On Wed, 2011-01-19 at 02:32 -0800, olze wrote:
> I wrote a multithreaded Tool which creates some DefaultHttpClient instances
> and HttpGets which then download a site (like a crawler). My Problem is
> that, after a couple of minutes (~20) the application goes slower and
> slower. In the beginning 10 Threads are running, and after about 20 minutes
> only one single thread is running.

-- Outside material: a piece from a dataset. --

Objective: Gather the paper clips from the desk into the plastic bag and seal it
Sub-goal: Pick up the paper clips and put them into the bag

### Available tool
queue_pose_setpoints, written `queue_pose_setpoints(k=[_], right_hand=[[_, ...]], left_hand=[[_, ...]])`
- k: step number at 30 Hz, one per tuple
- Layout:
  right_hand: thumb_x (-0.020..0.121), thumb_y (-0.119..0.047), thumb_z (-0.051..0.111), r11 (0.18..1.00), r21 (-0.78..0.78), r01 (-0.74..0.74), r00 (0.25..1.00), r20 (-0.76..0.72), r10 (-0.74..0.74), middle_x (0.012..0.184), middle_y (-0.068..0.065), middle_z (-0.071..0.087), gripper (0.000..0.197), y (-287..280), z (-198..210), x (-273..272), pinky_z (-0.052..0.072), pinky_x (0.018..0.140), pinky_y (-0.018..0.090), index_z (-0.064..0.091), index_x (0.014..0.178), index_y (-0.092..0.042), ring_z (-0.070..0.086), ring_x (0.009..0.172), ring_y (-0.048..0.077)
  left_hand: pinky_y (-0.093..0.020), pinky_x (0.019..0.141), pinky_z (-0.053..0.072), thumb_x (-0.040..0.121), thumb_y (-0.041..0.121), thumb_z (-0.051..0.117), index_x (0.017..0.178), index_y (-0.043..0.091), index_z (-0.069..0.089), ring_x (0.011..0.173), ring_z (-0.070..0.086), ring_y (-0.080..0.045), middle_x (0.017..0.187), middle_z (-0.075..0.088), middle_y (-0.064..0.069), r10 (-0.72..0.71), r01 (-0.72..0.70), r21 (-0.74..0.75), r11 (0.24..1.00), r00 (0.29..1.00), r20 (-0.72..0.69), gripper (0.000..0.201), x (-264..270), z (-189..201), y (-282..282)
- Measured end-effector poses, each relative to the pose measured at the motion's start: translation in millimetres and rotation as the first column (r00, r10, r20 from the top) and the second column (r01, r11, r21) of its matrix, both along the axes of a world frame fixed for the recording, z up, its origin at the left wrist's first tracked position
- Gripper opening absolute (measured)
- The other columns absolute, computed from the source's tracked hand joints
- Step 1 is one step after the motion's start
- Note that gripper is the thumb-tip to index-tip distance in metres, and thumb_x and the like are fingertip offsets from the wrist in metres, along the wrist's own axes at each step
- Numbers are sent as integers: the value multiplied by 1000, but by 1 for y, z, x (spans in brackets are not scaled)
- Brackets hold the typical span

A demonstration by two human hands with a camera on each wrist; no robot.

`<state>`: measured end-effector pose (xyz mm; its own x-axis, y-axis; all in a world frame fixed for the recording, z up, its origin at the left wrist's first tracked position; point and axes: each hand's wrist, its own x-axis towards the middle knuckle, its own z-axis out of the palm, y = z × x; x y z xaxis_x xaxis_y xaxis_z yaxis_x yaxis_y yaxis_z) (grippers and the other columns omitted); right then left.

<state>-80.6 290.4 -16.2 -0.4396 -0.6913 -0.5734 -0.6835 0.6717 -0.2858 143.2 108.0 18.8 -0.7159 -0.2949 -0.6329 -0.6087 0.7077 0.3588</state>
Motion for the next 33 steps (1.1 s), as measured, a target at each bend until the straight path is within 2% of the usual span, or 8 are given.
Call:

So i took a look at the debugging window
> in netbeans and saw that all other threads are hanging in
> ThreadSafeClientConnManager.getConnection:216
> 
> i made a screenshot with the thread trace:
> http://www.imagebanana.com/view/zljfdwh4/screenshot.PNG
> 
> I already changed the default max. connections per route to 20.
> 
> the source i use (initialisation):
> schemeRegistry = new SchemeRegistry();
> schemeRegistry.register(
>      new Scheme("http", 80, PlainSocketFactory.getSocketFactory()));
> schemeRegistry.register(
>      new Scheme("https", 443, SSLSocketFactory.getSocketFactory()));
> 
> cm = new ThreadSafeClientConnManager(schemeRegistry);
> cm.closeIdleConnections(4, TimeUnit.SECONDS);
> cm.closeExpiredConnections();
> cm.setMaxTotal(200);
> cm.setDefaultMaxPerRoute(100);
> 
> the usage (threads):
> DefaultHttpClient client = new DefaultHttpClient(Main.cm, Main.params);
> client.setRedirectHandler(new CustomRedirectHandler());
> client.getParams().setParameter(ClientPNames.COOKIE_POLICY,
>             
> org.apache.http.client.params.CookiePolicy.BROWSER_COMPATIBILITY);
> 
> HttpResponse response = null;
> 
> try {
>     response = client.execute(get);
> } catch (Exception ex) {

No need to do that. HttpClient automatically cleans up in case of an I/O
error or runtime error in the #execute method.


>      get.abort();
> }
> 
> entity = response.getEntity();

no need to do all that. If there is no entity, there are no resources
that need to be deallocated

---
> if (entity == null) {
>     get.abort();
>     pageURL = null;
>     client = null;
>     return;
> }
> 
---


> fos = new FileOutputStream(new File(filename));
> try {
>        entity.writeTo(fos);
>      } catch (Exception ex) {
>        ex.printStackTrace();
>        if (entity != null) {
>              EntityUtils.consume(entity);
>        }
> }
> 
> this is not the complete code, i just copied the important parts. i always
> use EntityUtils.consume() and get.abort if i see something unexpected
> happened, so i think all resources should be free'd?
> 

Most likely your application still leaks connections somewhere.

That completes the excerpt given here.